(What the task asks): Your answer must be an exact copy of the listing.

(Data segment):
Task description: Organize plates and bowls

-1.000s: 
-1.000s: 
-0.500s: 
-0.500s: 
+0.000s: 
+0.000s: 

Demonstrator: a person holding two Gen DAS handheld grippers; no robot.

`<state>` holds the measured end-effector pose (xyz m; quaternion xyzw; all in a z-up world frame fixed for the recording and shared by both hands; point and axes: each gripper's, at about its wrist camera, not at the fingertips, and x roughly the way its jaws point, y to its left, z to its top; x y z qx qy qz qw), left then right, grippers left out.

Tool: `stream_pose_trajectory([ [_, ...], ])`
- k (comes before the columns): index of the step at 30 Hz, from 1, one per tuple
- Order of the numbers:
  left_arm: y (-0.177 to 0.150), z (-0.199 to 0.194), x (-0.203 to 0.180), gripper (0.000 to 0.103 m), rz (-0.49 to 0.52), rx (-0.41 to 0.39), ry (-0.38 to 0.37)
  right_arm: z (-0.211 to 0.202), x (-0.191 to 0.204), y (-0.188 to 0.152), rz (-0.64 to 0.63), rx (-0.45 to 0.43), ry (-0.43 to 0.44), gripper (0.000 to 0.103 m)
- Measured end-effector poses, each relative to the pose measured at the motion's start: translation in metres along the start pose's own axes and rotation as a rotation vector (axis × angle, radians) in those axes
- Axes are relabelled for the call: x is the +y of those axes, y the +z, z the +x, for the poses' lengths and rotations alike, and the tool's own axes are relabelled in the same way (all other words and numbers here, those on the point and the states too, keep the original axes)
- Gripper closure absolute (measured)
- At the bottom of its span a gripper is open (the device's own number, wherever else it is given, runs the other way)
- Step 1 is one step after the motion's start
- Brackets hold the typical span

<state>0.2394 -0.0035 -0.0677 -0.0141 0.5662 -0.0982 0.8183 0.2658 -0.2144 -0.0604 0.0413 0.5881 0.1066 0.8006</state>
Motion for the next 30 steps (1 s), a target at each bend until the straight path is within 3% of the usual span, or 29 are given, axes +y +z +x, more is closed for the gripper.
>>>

(Response for this exercise):
Task description: Organize plates and bowls

-1.000s: 
-1.000s: 
-0.500s: 
-0.500s: 
+0.000s: 
+0.000s: 

Demonstrator: a person holding two Gen DAS handheld grippers; no robot.

`<state>` holds the measured end-effector pose (xyz m; quaternion xyzw; all in a z-up world frame fixed for the recording and shared by both hands; point and axes: each gripper's, at about its wrist camera, not at the fingertips, and x roughly the way its jaws point, y to its left, z to its top; x y z qx qy qz qw), left then right, grippers left out.

Tool: `stream_pose_trajectory([ [_, ...], ])`
- k (comes before the columns): index of the step at 30 Hz, from 1, one per tuple
- Order of the numbers:
  left_arm: y (-0.177 to 0.150), z (-0.199 to 0.194), x (-0.203 to 0.180), gripper (0.000 to 0.103 m), rz (-0.49 to 0.52), rx (-0.41 to 0.39), ry (-0.38 to 0.37)
  right_arm: z (-0.211 to 0.202), x (-0.191 to 0.204), y (-0.188 to 0.152), rz (-0.64 to 0.63), rx (-0.45 to 0.43), ry (-0.43 to 0.44), gripper (0.000 to 0.103 m)
- Measured end-effector poses, each relative to the pose measured at the motion's start: translation in metres along the start pose's own axes and rotation as a rotation vector (axis × angle, radians) in those axes
- Axes are relabelled for the call: x is the +y of those axes, y the +z, z the +x, for the poses' lengths and rotations alike, and the tool's own axes are relabelled in the same way (all other words and numbers here, those on the point and the states too, keep the original axes)
- Gripper closure absolute (measured)
- At the bottom of its span a gripper is open (the device's own number, wherever else it is given, runs the other way)
- Step 1 is one step after the motion's start
- Brackets hold the typical span

<state>0.2394 -0.0035 -0.0677 -0.0141 0.5662 -0.0982 0.8183 0.2658 -0.2144 -0.0604 0.0413 0.5881 0.1066 0.8006</state>
Motion for the next 30 steps (1 s), a target at each bend until the straight path is within 3% of the usual span, or 29 are given, axes +y +z +x, more is closed for the gripper.
>>>

The output is done.